I don't know if "animal testing" comes within the category of "Bioethics" which is now again been subject of lively debate.
When I was doing research (more than 40 yeras ago.<g>) I alway enjoyed working with rats or just plain human blood.<g> ( working with radiolabeled materials to determine some hormonal binding to albumin, like TBG)and didn't like so much the work being done at the time on pancreatectomized dogs.<g>
Today on CNBC "Power Lunch" a journalist from the WSJ was discussing again the ethics of Stem cell harvesting and human cloning.
I was reading an article on the last issue of American Medical News about the President's Council on Bioethics, which has recently opened for deliberations under the Chairmanship of Leon Kass, M.D.,Ph.D.
Some critics of the Council claim that it is made of like-minded individuals who will simply give President Bush "the advice he wants to hear".

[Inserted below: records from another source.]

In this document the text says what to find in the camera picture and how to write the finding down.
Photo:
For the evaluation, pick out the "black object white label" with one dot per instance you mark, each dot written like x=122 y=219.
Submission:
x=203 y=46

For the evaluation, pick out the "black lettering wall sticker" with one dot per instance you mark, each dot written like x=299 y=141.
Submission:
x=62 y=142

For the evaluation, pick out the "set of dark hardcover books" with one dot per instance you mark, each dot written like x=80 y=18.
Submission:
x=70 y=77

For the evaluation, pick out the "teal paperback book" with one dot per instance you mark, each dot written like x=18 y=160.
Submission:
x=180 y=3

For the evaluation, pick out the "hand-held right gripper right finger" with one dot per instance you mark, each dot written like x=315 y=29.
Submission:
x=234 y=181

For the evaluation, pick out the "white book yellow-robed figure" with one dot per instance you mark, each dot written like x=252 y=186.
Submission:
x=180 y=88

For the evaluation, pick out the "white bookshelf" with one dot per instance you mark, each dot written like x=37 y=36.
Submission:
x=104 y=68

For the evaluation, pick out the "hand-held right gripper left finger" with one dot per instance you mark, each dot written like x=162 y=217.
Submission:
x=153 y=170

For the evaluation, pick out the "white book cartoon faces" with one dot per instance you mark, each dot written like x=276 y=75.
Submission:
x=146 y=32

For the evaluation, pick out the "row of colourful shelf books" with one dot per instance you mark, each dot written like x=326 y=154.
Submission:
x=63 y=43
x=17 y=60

Arthur Caplan, Ph.D. from the University of Pennsylvania Center for Bioethics, described many of the Council members as "pretty much clones of Professor Kass".
Janet Davidson Rowley, M.D., who is a professor of molecular genetics and cell biology at the University of Chicago, feels that whatever advise the panel will give the president has not been preordained and is not going to be unanimous.

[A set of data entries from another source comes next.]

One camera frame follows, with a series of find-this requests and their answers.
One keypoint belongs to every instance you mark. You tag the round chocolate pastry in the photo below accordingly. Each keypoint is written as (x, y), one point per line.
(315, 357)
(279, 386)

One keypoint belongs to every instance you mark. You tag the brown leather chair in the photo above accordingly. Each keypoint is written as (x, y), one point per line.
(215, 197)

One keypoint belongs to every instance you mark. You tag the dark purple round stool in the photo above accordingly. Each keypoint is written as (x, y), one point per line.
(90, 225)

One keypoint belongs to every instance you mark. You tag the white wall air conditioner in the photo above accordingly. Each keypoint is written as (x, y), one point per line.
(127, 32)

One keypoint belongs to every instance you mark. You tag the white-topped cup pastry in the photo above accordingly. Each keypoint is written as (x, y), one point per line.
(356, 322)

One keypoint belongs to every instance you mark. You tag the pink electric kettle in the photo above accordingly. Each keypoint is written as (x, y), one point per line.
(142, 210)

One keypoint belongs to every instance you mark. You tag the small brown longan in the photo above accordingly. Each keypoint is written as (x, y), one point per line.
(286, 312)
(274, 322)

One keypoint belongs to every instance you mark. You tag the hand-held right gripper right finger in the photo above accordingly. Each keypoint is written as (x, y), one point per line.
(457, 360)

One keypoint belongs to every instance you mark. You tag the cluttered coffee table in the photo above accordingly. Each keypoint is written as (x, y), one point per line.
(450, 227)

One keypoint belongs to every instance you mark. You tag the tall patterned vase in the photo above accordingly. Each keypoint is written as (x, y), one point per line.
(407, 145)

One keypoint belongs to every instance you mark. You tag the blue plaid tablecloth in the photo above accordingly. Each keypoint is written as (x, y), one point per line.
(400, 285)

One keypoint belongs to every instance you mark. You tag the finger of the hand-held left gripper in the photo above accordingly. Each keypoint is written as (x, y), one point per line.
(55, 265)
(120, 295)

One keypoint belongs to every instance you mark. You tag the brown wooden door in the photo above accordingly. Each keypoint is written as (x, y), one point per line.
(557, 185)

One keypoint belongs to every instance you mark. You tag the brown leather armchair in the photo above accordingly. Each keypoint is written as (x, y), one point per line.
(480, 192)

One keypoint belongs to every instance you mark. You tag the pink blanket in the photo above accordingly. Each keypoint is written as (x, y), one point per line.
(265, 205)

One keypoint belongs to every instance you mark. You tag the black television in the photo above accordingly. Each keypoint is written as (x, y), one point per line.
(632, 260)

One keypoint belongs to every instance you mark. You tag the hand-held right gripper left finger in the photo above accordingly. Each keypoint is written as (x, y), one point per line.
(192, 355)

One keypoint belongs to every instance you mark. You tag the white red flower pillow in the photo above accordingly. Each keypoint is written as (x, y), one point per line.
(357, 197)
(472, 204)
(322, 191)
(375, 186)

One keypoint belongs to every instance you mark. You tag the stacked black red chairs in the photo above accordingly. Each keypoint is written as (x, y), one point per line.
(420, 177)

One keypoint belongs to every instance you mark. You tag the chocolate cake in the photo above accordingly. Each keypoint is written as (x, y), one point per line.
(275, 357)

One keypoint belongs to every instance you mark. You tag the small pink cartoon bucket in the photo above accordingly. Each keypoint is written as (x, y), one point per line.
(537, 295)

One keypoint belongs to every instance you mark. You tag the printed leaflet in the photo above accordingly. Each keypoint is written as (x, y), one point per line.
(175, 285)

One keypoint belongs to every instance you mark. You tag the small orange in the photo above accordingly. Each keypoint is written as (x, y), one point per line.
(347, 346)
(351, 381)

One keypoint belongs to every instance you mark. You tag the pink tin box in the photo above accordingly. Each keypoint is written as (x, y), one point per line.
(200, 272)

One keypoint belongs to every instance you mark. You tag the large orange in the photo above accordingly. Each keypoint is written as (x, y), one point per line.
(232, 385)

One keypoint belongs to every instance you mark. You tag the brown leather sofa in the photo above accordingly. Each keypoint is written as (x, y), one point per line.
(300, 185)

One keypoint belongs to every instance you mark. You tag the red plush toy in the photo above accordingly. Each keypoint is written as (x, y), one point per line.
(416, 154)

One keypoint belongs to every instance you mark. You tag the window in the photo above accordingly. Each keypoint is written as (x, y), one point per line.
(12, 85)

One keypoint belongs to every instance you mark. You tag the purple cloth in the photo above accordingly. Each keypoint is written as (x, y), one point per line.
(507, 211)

She thinks that too many questions remain open on the issues of embryonic stem cells and the viability of adult stem cells and it will be unwise to make a binding decision at this point.
Dr. Rowley wisely stated:" We are being asked to give advise , but as scientists, we are giving advise from a standpoint of ignorance, and that is not a good idea".
On the other hand, China and England have apparently given the green light for stem cell research. It seems to me that the United States will need to do some catching-up on this important research in the future.